• Task item:
Sift through the material below and return the lines with "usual".
Start of Given data
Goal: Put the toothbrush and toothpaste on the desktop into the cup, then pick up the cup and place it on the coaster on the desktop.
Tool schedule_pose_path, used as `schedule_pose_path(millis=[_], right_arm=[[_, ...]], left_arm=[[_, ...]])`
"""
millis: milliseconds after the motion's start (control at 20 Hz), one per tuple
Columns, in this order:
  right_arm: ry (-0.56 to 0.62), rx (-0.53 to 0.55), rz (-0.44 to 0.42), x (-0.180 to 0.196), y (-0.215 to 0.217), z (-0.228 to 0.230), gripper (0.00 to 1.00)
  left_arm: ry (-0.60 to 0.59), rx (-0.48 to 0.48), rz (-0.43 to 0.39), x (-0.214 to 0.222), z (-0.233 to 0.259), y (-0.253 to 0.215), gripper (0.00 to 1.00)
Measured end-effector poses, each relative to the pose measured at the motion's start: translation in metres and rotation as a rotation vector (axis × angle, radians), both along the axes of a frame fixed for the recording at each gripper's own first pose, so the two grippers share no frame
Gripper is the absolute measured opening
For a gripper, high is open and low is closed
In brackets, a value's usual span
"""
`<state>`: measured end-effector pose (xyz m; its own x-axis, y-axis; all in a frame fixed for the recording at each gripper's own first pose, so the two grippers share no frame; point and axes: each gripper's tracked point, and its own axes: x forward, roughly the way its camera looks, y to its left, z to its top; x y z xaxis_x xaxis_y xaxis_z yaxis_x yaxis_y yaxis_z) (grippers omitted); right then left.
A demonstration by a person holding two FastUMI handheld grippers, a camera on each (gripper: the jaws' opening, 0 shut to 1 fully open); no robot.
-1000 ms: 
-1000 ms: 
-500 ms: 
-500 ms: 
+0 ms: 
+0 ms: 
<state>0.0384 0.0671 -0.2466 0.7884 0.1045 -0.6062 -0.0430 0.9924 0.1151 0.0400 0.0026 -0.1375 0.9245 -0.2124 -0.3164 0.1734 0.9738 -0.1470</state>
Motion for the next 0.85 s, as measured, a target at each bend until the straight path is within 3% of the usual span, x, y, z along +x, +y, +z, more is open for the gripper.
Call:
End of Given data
• Result of this task:
In brackets, a value's usual span
Motion for the next 0.85 s, as measured, a target at each bend until the straight path is within 3% of the usual span, x, y, z along +x, +y, +z, more is open for the gripper.

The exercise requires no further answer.